▸ **Exercise materials**
-*-*-

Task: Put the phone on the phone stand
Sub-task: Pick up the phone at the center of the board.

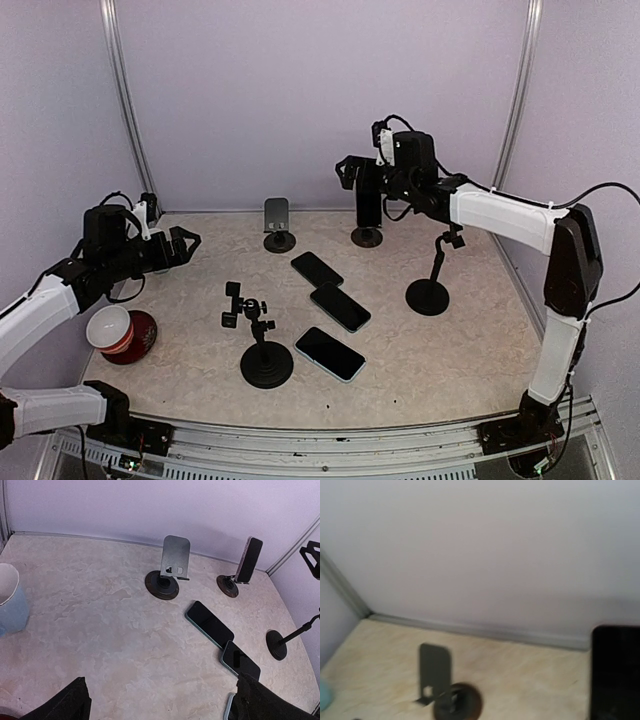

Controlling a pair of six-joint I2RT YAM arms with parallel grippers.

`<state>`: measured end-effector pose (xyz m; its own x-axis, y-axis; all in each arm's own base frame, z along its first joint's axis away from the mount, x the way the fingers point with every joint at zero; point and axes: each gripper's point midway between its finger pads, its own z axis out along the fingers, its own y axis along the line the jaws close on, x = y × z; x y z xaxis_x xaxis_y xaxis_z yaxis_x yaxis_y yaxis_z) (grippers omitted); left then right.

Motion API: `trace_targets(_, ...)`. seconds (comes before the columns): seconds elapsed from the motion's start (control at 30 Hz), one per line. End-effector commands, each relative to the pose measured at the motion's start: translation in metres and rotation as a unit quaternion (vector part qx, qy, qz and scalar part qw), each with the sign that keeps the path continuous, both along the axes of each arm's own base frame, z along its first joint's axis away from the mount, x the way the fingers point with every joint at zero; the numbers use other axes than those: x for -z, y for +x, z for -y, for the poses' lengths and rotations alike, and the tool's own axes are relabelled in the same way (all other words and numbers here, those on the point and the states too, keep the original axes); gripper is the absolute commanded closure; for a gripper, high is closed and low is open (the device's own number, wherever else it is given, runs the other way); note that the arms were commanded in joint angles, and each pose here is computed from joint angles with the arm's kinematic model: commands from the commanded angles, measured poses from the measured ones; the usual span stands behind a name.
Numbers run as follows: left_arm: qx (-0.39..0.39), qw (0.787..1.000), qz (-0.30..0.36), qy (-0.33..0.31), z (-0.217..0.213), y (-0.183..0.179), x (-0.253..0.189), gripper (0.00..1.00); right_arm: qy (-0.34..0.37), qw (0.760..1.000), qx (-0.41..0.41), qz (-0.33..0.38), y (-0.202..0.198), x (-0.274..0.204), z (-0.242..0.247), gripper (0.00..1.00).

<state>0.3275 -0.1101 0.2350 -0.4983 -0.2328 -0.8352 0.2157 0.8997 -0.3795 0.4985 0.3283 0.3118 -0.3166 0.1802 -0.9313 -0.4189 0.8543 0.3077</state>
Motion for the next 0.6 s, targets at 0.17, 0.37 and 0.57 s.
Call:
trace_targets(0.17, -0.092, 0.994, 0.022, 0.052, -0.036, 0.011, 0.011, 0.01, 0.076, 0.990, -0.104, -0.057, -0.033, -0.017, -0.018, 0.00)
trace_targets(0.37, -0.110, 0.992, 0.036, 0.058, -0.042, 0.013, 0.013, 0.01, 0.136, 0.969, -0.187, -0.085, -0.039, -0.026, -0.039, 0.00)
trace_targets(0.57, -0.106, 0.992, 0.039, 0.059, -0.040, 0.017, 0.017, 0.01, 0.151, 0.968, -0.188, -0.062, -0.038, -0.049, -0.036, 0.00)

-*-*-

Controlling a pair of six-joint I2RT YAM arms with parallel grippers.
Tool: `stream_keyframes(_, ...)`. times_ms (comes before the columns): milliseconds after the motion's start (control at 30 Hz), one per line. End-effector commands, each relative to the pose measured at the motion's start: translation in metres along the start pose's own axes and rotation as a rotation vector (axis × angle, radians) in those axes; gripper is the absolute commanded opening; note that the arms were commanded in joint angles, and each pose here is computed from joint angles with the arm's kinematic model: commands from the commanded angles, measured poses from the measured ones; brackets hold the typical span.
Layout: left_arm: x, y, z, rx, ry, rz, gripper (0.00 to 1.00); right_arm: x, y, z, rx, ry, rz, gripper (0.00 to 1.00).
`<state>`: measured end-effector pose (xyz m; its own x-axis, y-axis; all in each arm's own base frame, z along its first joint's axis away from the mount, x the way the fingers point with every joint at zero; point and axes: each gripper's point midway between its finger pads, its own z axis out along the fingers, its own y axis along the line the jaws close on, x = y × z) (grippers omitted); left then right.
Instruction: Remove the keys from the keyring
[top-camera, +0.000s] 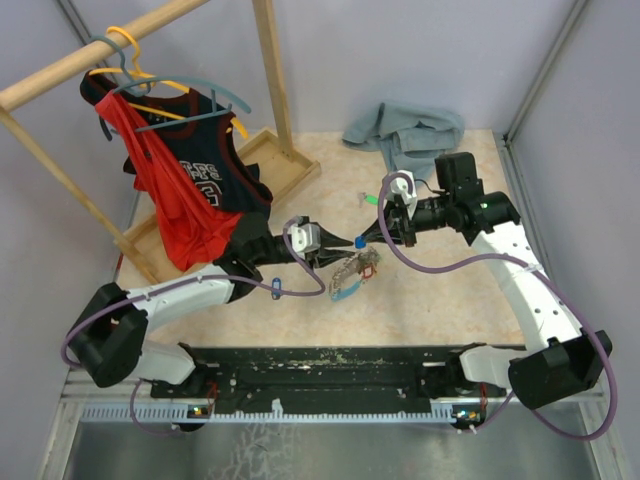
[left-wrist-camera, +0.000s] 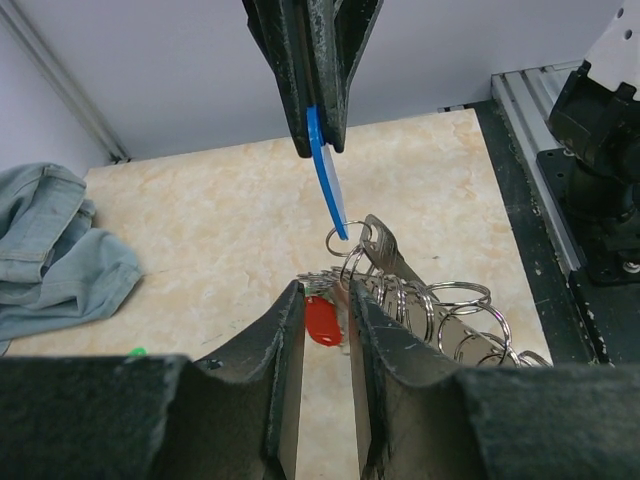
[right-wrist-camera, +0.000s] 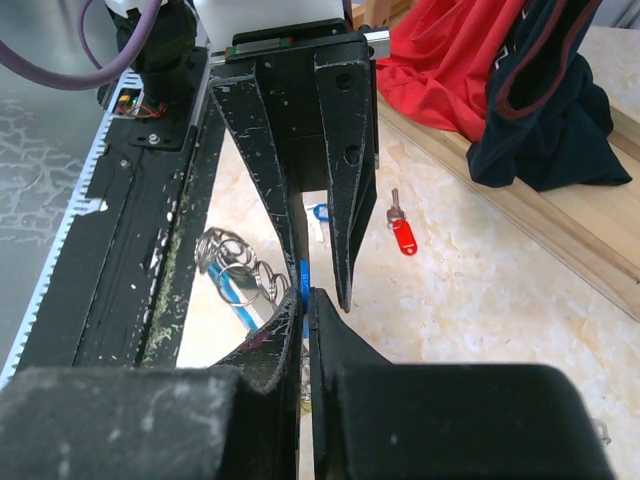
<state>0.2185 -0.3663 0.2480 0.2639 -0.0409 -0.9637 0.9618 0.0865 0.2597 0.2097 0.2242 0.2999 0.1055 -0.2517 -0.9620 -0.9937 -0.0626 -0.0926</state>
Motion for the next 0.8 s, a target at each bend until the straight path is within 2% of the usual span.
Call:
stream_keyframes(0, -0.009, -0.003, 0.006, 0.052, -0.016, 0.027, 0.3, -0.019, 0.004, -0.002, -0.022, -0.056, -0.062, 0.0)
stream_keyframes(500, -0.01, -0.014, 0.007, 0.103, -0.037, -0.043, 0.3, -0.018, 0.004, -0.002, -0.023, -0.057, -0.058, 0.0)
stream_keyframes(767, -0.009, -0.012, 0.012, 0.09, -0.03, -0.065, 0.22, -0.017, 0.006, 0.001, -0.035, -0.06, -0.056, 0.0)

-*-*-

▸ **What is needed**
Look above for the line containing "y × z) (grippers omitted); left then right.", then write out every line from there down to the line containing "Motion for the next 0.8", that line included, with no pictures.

▸ **Solution to this problem**
`<state>`: measured end-effector pose (xyz m; its own x-axis, y-axis; all in each arm's own base frame, z along its first joint's axis away from the mount, x the way the fingers point with every joint at zero; point and axes: each gripper's point midway between its finger pads, its own z axis out along the fingers, its own y axis along the line the jaws close on, x = y × z) (grippers omitted); left then right.
Instruction: Remove the keys from the keyring
[top-camera, +0.000s] 
[left-wrist-camera, +0.000s] 
[right-wrist-camera, +0.000s] 
<state>0.2185 -0.3663 0.2480 0.2639 -0.0409 -0.9637 0.9618 0.0865 0.2597 0.2097 0.2242 0.2999 0.1055 -0.2517 -0.9620 -0.9937 -0.0626 -0.0926</state>
Motion for the next 0.8 s, a target at each bend until the straight path is within 2% of the usual span.

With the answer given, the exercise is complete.